A novel family 9 endoglucanase gene (celD), whose product cleaves substrates mainly to glucose, and its adjacent upstream homolog (celE) from Fibrobacter succinogenes S85

Abstract

Two adjacent, highly homologous endoglucanase genes, celD and celE from Fibrobacter succinogenes S85, which were separated by an AT-rich 223-nucleotide intergenic region were characterized.

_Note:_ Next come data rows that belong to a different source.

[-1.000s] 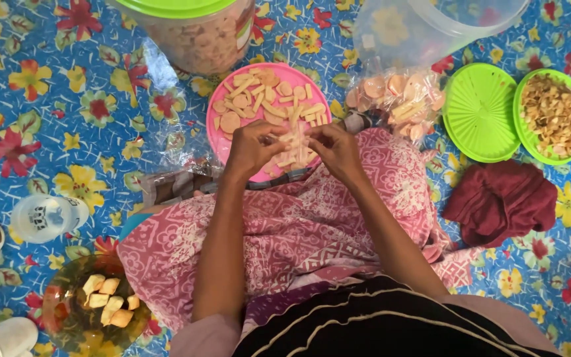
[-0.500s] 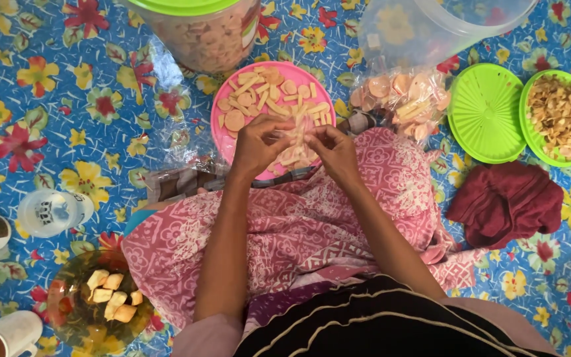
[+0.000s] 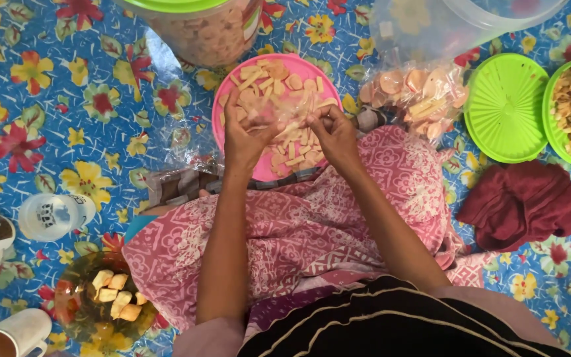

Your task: Packaging small snack pieces into individual plastic bags while sitting on the floor

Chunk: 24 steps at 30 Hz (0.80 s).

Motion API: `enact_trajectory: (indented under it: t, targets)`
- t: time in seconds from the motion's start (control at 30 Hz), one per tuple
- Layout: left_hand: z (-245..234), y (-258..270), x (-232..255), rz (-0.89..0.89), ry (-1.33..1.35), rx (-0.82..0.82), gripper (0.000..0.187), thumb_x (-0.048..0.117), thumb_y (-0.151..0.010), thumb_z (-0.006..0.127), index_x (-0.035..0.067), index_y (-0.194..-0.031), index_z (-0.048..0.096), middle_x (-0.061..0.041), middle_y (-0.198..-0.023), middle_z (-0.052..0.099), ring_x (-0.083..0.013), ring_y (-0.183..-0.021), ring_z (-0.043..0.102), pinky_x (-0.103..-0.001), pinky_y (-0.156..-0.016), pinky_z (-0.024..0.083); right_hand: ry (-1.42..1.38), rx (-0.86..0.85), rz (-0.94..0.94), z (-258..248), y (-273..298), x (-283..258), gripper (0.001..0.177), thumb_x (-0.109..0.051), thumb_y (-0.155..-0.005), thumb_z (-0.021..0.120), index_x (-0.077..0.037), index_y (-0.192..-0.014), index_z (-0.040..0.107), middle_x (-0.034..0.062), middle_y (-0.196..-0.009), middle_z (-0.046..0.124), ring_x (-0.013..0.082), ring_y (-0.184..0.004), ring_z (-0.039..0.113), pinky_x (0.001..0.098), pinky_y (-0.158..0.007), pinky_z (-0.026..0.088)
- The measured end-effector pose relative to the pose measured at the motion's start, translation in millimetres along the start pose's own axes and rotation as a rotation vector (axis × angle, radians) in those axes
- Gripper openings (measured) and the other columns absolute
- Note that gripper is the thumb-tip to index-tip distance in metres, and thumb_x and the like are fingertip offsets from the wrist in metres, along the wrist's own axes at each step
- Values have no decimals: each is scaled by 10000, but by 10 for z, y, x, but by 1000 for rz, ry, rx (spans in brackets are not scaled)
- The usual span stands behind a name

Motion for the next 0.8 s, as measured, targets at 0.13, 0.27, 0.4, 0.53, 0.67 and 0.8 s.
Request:
enact_trajectory:
  t: [0.13,0.27,0.4,0.53,0.67,0.8]
  targets:
    - [-74,-163,-151,79,-11,23,892,-54,-640,812,142,-1370,338,-67,-777,584,-105,-663,648,-229,-605,624,-8,-23,20,90,-70,-128,100,-119,-886,623,-93,-930,538,31,-700,659,-17,-536,452,123,-492,299]
    - [-40,-122,-27,142,-16,-13,752,-79,-693,749,94,-1335,397,-119,-799,581,-150,-652,644,-281,-579,627,-29,-84,27,95,-215,-73,126,-118,-887,625,-90,-955,523,35,-706,660,-15,-552,475,109,-499,302]
    - [-127,-150,93,193,61,96,791,-103,-714,736,130,-1367,356,-123,-838,599,-190,-700,679,-298,-574,645,-61,-85,-22,45,-420,8,98,-181,-938,561,-94,-970,530,92,-771,678,56,-644,542,145,-620,372]
    - [-360,-294,-81,230,88,160,785,-76,-726,765,141,-1363,362,-115,-849,596,-182,-717,675,-306,-594,650,275,-77,-119,-35,-614,370,76,-145,-926,596,-116,-990,566,72,-811,687,114,-706,618,233,-702,468]
    - [-296,-255,-23,200,102,145,762,-84,-730,748,125,-1354,364,-124,-840,589,-187,-709,673,-299,-582,643,889,-224,-265,51,-782,1004,159,-152,-854,578,-139,-1012,588,84,-887,616,294,-862,582,431,-759,455]
    - [-232,-220,1,169,83,120,729,-74,-728,738,90,-1336,370,-123,-819,592,-164,-666,658,-292,-548,635,1202,-264,-416,223,-753,1030,308,-153,-641,675,-93,-933,596,64,-954,564,283,-886,531,416,-701,442]
Point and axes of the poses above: each hand's wrist, its own y-axis away from the middle knuckle, its own z-axis out of the palm, x = y × z, the point moved 5 cm from there along -y, towards the middle knuckle
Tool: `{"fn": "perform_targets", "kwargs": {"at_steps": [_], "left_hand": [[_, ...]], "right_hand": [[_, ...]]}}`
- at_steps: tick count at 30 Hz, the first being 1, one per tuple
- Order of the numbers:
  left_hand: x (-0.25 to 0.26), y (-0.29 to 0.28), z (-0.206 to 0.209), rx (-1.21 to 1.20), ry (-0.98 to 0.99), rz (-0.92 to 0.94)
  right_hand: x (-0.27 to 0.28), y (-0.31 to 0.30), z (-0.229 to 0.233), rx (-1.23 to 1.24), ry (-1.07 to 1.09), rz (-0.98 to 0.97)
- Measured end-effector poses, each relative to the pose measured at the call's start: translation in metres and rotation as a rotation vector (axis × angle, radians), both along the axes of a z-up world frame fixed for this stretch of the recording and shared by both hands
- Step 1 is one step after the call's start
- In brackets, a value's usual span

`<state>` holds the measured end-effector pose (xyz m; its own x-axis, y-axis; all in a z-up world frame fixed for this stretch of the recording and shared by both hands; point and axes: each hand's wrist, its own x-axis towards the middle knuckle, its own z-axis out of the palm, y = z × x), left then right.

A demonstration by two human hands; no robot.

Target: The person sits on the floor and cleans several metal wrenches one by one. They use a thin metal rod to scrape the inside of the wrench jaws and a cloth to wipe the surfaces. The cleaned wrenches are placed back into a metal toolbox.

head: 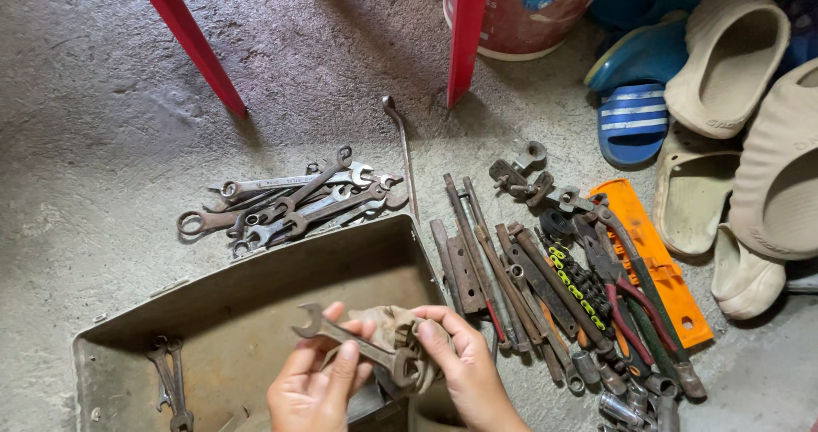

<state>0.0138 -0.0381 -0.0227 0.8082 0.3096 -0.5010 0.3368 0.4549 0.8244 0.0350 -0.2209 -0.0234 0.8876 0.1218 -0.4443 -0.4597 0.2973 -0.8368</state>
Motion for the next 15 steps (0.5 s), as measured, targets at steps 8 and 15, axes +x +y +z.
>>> {"fn": "perform_targets", "kwargs": {"at_steps": [8, 15], "left_hand": [[-0.011, 0.012, -0.041, -0.262, -0.049, 0.131], [-0.038, 0.051, -0.105, 0.046, 0.010, 0.092]], "right_hand": [[-0.005, 0.013, -0.007, -0.079, -0.253, 0.186], [0.004, 0.019, 0.001, -0.227, -0.358, -0.003]]}}
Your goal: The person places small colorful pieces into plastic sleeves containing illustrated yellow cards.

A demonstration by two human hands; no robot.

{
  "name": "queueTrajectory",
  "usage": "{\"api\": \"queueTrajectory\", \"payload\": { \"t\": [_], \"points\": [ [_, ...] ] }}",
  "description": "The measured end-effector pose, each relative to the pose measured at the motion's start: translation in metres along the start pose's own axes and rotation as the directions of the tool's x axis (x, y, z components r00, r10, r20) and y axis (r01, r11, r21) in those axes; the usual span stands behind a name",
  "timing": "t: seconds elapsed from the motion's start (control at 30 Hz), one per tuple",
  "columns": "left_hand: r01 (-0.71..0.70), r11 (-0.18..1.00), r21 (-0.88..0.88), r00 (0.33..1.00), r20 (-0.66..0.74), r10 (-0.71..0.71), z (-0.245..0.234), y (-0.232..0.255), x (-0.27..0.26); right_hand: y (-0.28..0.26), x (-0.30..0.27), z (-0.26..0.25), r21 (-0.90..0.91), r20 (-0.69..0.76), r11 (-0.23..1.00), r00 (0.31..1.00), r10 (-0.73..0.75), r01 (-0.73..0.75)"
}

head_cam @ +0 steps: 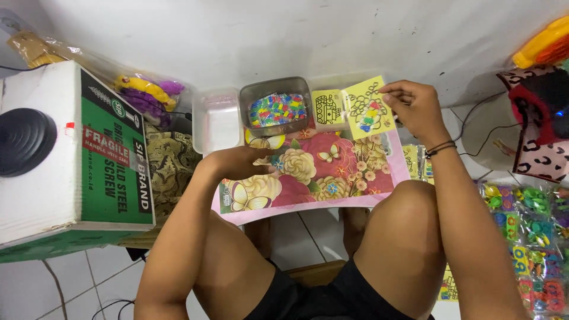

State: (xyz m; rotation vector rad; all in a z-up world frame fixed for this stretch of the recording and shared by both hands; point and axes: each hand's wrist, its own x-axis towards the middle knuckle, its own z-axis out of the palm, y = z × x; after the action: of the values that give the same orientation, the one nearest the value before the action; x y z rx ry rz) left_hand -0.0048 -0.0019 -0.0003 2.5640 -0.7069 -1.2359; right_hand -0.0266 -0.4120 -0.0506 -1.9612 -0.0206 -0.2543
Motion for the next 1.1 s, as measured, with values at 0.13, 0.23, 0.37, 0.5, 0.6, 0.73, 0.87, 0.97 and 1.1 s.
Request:
{"api": "queueTrajectory", "payload": {
  "t": [0.13, 0.23, 0.37, 0.5, 0.6, 0.73, 0.87, 0.97, 1.1],
  "points": [
    [0.001, 1.0, 0.004, 1.0, -0.02, -0.001, 0.006, -0.002, 0.003, 0.022, -0.02, -0.023, 0.028, -0.113, 0.999, 0.993, 0.032, -0.029],
    [0.079, 0.992, 0.102, 0.994, -0.085, -0.071, 0.011, -0.003, 0.006, 0.043, -0.049, -0.047, 0.192, -0.297, 0.981, 0.95, 0.092, -0.035],
    [0.109, 0.992, 0.063, 0.993, -0.058, -0.106, 0.011, 0.006, 0.0, 0.108, -0.108, -0.088, 0.551, -0.489, 0.834, 0.798, 0.351, -0.029],
    [0.215, 0.975, 0.058, 0.976, -0.04, -0.213, 0.014, 0.006, -0.002, 0.203, -0.182, -0.115, 0.732, -0.511, 0.68, 0.694, 0.506, 0.043],
    [0.353, 0.934, -0.048, 0.935, 0.004, -0.354, 0.009, 0.029, -0.01, 0.208, -0.235, -0.113, 0.743, -0.55, 0.669, 0.553, 0.626, -0.019],
    [0.385, 0.922, -0.037, 0.923, 0.011, -0.385, 0.012, 0.035, -0.003, 0.233, -0.297, -0.118, 0.764, -0.522, 0.638, 0.488, 0.7, -0.096],
    [0.405, 0.914, 0.018, 0.914, 0.016, -0.405, 0.018, 0.031, 0.008, 0.242, -0.339, -0.116, 0.796, -0.514, 0.594, 0.391, 0.763, -0.113],
    [0.409, 0.912, 0.034, 0.912, 0.011, -0.41, 0.023, 0.02, 0.02, 0.252, -0.354, -0.114, 0.812, -0.485, 0.566, 0.373, 0.791, -0.144],
    [0.455, 0.889, 0.046, 0.89, 0.004, -0.456, 0.02, 0.035, 0.02, 0.277, -0.357, -0.11, 0.82, -0.433, 0.538, 0.402, 0.807, -0.196]
  ]
}}
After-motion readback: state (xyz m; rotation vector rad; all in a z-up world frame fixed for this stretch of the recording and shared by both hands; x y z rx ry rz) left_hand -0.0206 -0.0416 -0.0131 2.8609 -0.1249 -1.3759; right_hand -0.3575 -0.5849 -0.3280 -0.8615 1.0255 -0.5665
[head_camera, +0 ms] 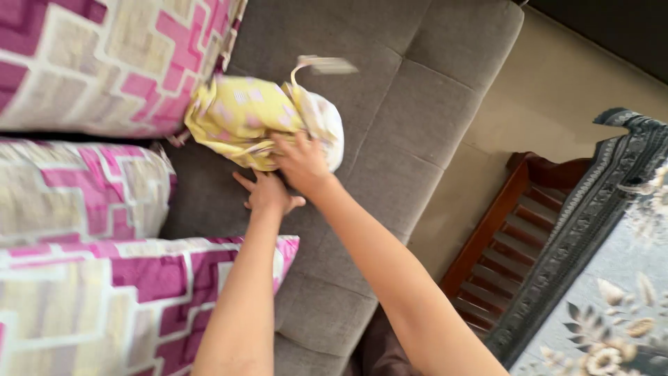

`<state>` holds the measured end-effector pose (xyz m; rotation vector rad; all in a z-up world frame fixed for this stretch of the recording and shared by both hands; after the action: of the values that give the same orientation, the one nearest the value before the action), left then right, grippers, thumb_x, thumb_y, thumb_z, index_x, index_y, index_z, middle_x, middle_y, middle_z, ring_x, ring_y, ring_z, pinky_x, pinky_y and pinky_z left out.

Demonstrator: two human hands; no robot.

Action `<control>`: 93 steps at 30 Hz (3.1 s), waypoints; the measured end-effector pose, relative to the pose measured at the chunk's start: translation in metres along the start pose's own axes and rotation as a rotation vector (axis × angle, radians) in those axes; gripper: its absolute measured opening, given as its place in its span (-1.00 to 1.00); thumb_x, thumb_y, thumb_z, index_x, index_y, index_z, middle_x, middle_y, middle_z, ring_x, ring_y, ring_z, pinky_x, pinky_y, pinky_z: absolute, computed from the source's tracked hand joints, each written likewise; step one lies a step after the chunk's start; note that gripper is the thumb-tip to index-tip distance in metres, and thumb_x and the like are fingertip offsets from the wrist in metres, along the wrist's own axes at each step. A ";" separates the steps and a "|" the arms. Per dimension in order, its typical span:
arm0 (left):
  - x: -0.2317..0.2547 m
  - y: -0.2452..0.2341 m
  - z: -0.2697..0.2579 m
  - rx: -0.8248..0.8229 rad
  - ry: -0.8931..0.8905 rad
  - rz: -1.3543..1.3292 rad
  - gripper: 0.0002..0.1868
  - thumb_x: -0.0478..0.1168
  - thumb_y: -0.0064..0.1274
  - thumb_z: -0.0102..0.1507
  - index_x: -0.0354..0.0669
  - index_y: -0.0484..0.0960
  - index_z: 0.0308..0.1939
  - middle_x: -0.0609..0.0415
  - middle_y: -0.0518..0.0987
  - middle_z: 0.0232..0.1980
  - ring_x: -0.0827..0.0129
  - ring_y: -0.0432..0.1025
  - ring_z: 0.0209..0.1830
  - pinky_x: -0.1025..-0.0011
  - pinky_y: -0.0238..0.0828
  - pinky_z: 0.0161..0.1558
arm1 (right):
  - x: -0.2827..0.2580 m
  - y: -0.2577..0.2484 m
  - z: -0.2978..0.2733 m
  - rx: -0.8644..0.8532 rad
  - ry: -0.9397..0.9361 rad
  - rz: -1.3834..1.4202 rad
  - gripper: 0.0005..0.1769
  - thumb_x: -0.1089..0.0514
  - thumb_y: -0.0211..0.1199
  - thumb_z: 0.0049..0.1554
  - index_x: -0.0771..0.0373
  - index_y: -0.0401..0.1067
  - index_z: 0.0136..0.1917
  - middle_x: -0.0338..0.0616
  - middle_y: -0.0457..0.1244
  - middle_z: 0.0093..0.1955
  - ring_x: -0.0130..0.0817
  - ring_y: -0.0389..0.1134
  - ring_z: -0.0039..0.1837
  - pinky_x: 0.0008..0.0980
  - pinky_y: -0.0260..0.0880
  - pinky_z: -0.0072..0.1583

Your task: The person wipes the surface of a gray sofa using a yellow cloth, moving patterned pillows aside to reach different sections. They then move to a nearby bed and wipe the dark wooden headboard with the same cloth.

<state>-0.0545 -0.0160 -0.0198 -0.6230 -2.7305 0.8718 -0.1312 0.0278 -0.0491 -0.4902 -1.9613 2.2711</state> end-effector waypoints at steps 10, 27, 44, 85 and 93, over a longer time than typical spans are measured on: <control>-0.002 -0.004 0.028 0.048 -0.047 -0.022 0.48 -0.01 0.56 -0.04 -0.40 -0.28 0.58 -0.10 -0.61 0.66 -0.44 -0.38 0.63 -0.14 0.27 0.39 | 0.247 -0.015 -0.262 -0.226 0.723 -0.434 -0.45 0.18 0.15 0.11 0.02 0.39 0.39 0.19 0.13 0.55 -0.01 0.05 0.62 0.15 -0.08 0.51; 0.257 0.095 -0.035 0.369 0.966 0.076 -0.43 -0.25 0.19 0.22 0.19 0.49 0.32 -0.09 -0.16 0.67 -0.19 -0.35 0.67 -0.55 -0.19 0.39 | 0.238 -0.056 -0.292 0.270 1.087 0.423 -0.20 -0.05 0.61 -0.08 0.26 0.41 0.33 0.20 0.17 0.27 0.12 0.28 0.27 -0.08 0.35 0.26; 0.280 0.110 -0.022 0.255 0.672 0.242 -0.58 -0.35 0.19 0.20 0.05 0.42 0.07 0.16 -0.24 0.69 -0.07 -0.36 0.67 -0.69 -0.23 0.31 | 0.209 -0.066 -0.257 -0.127 1.301 0.428 0.17 -0.04 0.68 -0.26 0.02 0.13 0.51 0.20 -0.06 0.51 0.22 0.10 0.41 0.03 0.37 0.22; 0.106 0.009 0.058 0.764 0.340 -0.338 -0.13 -0.01 0.45 0.16 0.03 0.21 0.40 -0.17 -0.09 0.65 -0.19 -0.22 0.67 -0.56 -0.21 0.40 | 0.202 -0.060 -0.242 -0.161 1.305 0.201 0.10 0.02 0.68 -0.23 0.05 0.18 0.48 0.24 -0.04 0.48 0.28 0.08 0.45 0.10 0.33 0.28; 0.113 -0.019 0.055 0.403 0.115 -0.380 -0.38 -0.12 0.34 0.18 0.30 0.34 0.23 -0.01 -0.41 0.69 -0.07 -0.58 0.68 -0.55 -0.54 0.43 | 0.206 -0.090 -0.227 -0.074 1.282 0.271 0.08 0.09 0.65 -0.20 0.08 0.20 0.50 0.21 -0.01 0.43 0.21 0.12 0.41 0.05 0.32 0.30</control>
<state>-0.1781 -0.0063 -0.0450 -0.0690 -2.3525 1.1885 -0.2683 0.3155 -0.0240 -1.7180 -1.2741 1.2570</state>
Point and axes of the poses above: each hand's wrist, its own z-axis towards the middle knuckle, its own y-axis out of the palm, x = y × z, the point moved 5 cm from there along z, towards the middle knuckle
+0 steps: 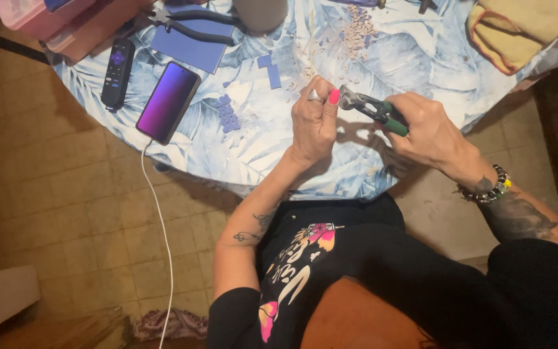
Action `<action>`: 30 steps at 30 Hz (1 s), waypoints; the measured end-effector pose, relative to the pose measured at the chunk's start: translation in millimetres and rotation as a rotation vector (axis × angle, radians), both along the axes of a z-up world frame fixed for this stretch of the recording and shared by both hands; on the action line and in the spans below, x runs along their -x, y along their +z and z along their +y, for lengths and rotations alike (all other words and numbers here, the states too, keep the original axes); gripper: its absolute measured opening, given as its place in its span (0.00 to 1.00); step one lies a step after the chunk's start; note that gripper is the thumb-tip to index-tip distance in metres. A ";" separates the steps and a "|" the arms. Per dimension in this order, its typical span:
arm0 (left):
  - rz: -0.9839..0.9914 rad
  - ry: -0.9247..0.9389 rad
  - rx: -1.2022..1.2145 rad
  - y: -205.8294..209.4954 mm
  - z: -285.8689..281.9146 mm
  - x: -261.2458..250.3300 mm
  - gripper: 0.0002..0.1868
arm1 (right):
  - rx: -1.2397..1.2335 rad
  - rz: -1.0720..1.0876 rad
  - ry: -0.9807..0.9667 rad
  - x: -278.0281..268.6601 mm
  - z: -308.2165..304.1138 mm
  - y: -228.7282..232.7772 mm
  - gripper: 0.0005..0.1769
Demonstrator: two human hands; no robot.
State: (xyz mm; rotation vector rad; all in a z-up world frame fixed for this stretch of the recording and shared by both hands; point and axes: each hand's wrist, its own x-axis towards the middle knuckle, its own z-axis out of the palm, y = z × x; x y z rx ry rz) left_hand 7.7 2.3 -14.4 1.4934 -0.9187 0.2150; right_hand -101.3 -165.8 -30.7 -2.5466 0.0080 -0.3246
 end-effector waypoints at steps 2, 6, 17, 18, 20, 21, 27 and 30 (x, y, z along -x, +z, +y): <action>0.003 -0.006 -0.002 1.5 0.1 0.0 0.15 | -0.008 -0.010 0.009 0.5 2.2 7.2 0.16; 0.007 -0.021 0.002 1.7 0.3 0.0 0.15 | -0.013 -0.010 0.012 1.0 3.3 11.1 0.14; -0.001 -0.024 0.024 2.8 -0.2 0.6 0.15 | -0.004 -0.022 0.019 1.1 1.0 6.8 0.13; 0.005 -0.030 0.029 1.1 -0.6 0.5 0.15 | -0.009 -0.023 0.012 1.6 0.0 4.3 0.13; 0.009 -0.037 0.032 4.1 0.1 0.4 0.15 | -0.014 -0.021 0.016 0.9 4.0 13.5 0.11; 0.014 -0.047 0.034 5.4 0.6 0.7 0.15 | -0.021 -0.019 0.017 1.2 6.3 17.8 0.09; 0.063 -0.092 0.026 12.9 4.0 1.2 0.15 | 0.110 -0.056 -0.003 5.6 3.2 18.7 0.11; 0.176 -0.133 0.056 2.3 4.6 3.4 0.14 | 0.182 -0.172 -0.060 4.8 -10.6 1.4 0.17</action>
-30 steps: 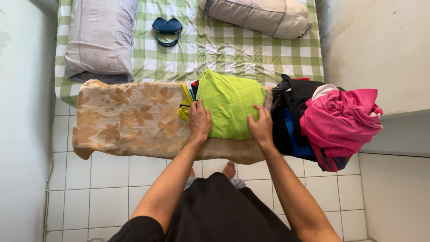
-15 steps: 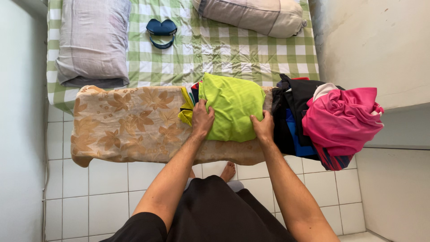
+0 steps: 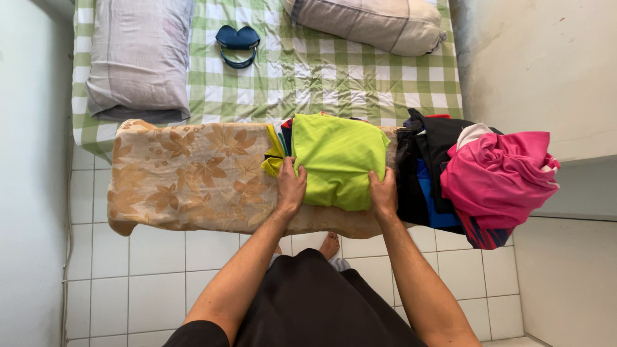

The celD gene codes for endoglucanase D (EGD), a protein of 668 residues with a molecular mass of 71.7 kDa, while the celE gene encodes endoglucanase E, a protein of 467 amino acids with a molecular mass of 50.7 kDa. Both gene products belong to family 9 of glycosyl hydrolases. EGD displays an array of serine-rich periodic sequences (SRPS) near its C terminus which separate the catalytic domain from a basic terminal domain (BTD) rich in positively charged amino acids. Endoglucanase E has a BTD which is homologous to that of EGD, but it lacks the SRPS and 151 residues present at the N terminus of EGD. The SRPS structures may function as flexible linkers which facilitate interactions between the BTDs and acidic membrane proteins from F. succinogenes S85. The recombinant EGD showed pH and temperature optima of 5.5 and 35 degrees C, respectively. The enzyme cleaved barley-beta-glucan, carboxymethyl cellulose, and acid-swollen cellulose with specific activities of 19.1, 11.5 and 1.7 micromol x min-1 x mg of protein-1, respectively. There was a rapid drop in viscosity during hydrolyses of carboxymethyl cellulose, which is characteristic of an endoglucanase. Glucose was the main hydrolysis product of acid-swollen cellulose. Monospecific polyclonal antibodies against EGD detected the expression of a 68-kDa cellulose-inducible protein corresponding in size to the recombinant EGD in the culture fluid of F. succinogenes S85 and several larger proteins. The celE gene appeared to have little activity when expressed from the beta-galactosidase promoter in pBluescript in Escherichia coli; however, reverse transcriptase PCR analysis with internal primers for the gene revealed that a cellulose-inducible message was made in F. succinogenes, thereby documenting expression of the gene.